次女(井上みなみ)は文通相手の男性が日本から訪ねてくる日だというので
学校から戻って洋服に着替えて彼が来るのを楽しみに待っている。
その日常が90分淡々と描かれる。
そして、その淡々とした日常の会話に潜む真実を
私たちは劇を見ながら読み解き考える。
これこそが現在の平田オリザの原点であり、今の青年団を形づくった基礎となる表現。
この居間では何も起きていないかのように見えても、いろんなことが起きている。
日本は翌年朝鮮半島を併合しようとしている。
一旗揚げようとする日本人たちは満州をはじめとする新たな地へ開拓に出かけ一攫千金を夢見る。
本作でもロシアのサンクトペテルブルクに行こうとするものや
朝鮮人の女性と駆け落ちしようとするものが登場する。
何気ない会話から見えてくる植民している日本人の朝鮮や朝鮮人に対する会話から見えてくる意識。

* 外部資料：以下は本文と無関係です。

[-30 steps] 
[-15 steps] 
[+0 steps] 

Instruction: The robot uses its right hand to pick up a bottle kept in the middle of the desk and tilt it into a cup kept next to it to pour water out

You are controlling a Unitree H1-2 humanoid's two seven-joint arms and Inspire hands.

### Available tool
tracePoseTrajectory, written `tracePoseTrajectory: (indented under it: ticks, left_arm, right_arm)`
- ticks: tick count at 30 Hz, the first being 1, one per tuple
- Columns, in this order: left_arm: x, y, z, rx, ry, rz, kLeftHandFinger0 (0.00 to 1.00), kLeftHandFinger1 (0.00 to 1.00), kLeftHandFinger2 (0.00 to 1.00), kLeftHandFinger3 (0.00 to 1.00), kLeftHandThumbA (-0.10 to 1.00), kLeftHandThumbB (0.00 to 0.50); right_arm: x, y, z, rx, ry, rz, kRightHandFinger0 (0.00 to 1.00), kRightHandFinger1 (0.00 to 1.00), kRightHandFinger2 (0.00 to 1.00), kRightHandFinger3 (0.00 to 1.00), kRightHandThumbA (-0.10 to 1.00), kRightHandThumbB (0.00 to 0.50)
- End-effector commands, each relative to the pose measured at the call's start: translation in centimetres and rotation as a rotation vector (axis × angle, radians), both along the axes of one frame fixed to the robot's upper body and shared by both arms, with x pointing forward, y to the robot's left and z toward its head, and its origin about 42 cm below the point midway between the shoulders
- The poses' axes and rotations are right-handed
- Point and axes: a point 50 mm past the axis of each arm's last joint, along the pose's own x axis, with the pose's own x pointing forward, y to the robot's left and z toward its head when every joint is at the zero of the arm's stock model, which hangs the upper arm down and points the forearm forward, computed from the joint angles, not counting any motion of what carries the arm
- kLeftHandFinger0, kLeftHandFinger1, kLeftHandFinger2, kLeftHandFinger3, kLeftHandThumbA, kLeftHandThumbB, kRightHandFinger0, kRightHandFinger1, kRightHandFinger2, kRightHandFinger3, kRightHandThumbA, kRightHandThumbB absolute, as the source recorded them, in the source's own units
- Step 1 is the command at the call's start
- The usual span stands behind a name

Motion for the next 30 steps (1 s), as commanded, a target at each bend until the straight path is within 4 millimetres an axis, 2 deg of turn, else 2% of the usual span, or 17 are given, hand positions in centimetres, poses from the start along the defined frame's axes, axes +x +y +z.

ヒューマニズムやリベラルという言葉を使いながらもその実態は。
差別意識は差別をしているという感覚がなくても、無意識に持ってしまっているものなんだ!
という事実が見えてくる。
なぜ、私たちにはそうした差別する区別する比較するという
意識が芽生えるのだろうか?人間という生き物の性なのか?
民族が同じでもその中で差別や区別の意識が生みだされる。
平田さんが折り込みのチラシの中でこんなことを書いていた。
「舞台を見て、それについて自分の言葉で正確に批評を語り、
リベラルからも保守派からも信頼される、そんな文化外交のスペシャリストが、
日本にも登場することを切に願いたいと思います。
無理だと諦めるのではなく、そのような日が来ることを信じて、今日も舞台を創りたいと思います。」
文化芸術だけが世界平和を本当に作れるのかも?
上演時間90分。「ソウル市民1919」との同時上演。11月11日まで。